Goal of the exercise
Scan the data below for lines containing the string "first" and give only how many there are.
════════════════
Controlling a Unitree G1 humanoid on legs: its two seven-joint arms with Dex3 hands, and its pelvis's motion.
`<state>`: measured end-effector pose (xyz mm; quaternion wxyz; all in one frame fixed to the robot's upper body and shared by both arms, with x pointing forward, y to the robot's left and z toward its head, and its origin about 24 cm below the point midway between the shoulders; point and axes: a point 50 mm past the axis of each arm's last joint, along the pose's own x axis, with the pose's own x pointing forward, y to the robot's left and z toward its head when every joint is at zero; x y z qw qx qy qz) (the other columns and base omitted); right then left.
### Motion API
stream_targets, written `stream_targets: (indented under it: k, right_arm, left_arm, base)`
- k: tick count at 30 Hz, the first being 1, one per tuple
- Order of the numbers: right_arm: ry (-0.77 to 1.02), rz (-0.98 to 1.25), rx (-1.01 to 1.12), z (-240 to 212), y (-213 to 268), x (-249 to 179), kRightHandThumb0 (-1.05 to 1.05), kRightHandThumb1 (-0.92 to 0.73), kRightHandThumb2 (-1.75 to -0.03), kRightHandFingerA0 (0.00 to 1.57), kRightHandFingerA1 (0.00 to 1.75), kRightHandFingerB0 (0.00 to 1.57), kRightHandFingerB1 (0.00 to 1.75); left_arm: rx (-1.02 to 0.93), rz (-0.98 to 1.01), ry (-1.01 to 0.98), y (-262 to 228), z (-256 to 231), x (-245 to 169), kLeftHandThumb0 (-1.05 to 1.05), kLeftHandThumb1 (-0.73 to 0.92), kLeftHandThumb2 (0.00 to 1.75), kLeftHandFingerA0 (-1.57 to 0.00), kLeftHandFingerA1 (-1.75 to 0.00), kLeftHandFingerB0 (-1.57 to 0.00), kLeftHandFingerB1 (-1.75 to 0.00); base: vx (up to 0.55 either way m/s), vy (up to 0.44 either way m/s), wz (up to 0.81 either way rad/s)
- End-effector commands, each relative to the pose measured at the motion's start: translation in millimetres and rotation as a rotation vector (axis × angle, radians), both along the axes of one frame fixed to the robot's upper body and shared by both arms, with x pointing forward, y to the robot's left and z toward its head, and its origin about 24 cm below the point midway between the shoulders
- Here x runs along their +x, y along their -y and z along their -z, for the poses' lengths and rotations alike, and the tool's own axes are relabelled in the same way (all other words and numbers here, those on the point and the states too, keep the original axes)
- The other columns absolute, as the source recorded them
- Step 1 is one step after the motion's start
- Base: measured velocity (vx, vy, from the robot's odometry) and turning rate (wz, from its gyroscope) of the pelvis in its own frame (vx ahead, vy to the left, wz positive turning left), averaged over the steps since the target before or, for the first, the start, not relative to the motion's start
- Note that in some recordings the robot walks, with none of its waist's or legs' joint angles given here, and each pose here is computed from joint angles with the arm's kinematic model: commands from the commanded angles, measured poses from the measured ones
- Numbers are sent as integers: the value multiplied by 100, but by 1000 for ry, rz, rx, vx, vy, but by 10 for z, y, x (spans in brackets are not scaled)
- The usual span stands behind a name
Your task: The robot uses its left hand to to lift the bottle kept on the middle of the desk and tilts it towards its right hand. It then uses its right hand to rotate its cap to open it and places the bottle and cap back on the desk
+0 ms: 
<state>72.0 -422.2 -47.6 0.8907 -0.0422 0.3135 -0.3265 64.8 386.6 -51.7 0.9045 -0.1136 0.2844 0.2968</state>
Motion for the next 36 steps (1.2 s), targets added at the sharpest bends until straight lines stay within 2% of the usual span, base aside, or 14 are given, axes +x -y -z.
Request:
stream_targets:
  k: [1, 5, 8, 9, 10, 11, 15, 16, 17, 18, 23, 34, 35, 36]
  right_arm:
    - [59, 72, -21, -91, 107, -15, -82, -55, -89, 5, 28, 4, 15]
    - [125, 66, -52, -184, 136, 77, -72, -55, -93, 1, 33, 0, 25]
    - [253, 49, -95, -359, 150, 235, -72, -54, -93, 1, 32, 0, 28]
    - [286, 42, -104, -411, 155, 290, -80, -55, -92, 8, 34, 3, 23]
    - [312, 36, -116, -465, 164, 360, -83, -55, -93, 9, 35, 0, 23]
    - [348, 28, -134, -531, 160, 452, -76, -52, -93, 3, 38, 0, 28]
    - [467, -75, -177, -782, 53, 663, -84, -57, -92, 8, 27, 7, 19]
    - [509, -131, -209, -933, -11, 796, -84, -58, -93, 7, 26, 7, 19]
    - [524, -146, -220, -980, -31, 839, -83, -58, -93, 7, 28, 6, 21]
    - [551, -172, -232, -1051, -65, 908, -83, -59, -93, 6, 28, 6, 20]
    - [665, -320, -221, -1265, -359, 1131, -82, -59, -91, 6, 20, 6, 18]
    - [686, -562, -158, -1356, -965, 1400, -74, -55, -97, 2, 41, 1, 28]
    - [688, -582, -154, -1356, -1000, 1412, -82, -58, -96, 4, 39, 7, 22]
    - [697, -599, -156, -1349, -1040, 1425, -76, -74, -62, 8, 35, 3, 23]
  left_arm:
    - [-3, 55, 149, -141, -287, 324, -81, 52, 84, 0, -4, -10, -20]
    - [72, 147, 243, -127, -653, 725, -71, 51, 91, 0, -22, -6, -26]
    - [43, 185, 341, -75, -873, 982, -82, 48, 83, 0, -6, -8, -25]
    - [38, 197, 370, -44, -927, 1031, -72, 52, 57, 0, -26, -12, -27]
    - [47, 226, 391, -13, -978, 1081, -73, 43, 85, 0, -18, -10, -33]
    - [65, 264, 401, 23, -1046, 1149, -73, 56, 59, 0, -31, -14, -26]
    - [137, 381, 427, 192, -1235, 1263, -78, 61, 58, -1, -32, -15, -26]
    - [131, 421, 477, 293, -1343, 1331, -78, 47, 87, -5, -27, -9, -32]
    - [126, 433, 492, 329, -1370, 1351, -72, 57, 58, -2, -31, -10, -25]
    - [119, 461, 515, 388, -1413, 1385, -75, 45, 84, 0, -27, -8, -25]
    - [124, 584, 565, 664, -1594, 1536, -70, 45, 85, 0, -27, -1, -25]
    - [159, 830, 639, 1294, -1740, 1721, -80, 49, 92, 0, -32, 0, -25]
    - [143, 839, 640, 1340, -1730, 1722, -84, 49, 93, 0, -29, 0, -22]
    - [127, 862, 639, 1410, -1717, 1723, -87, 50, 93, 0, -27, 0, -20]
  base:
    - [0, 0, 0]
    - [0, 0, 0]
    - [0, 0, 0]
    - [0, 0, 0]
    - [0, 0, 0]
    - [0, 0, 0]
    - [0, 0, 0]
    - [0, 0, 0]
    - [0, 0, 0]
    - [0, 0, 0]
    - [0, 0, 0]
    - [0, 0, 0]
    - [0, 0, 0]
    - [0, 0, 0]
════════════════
Solution to this task
2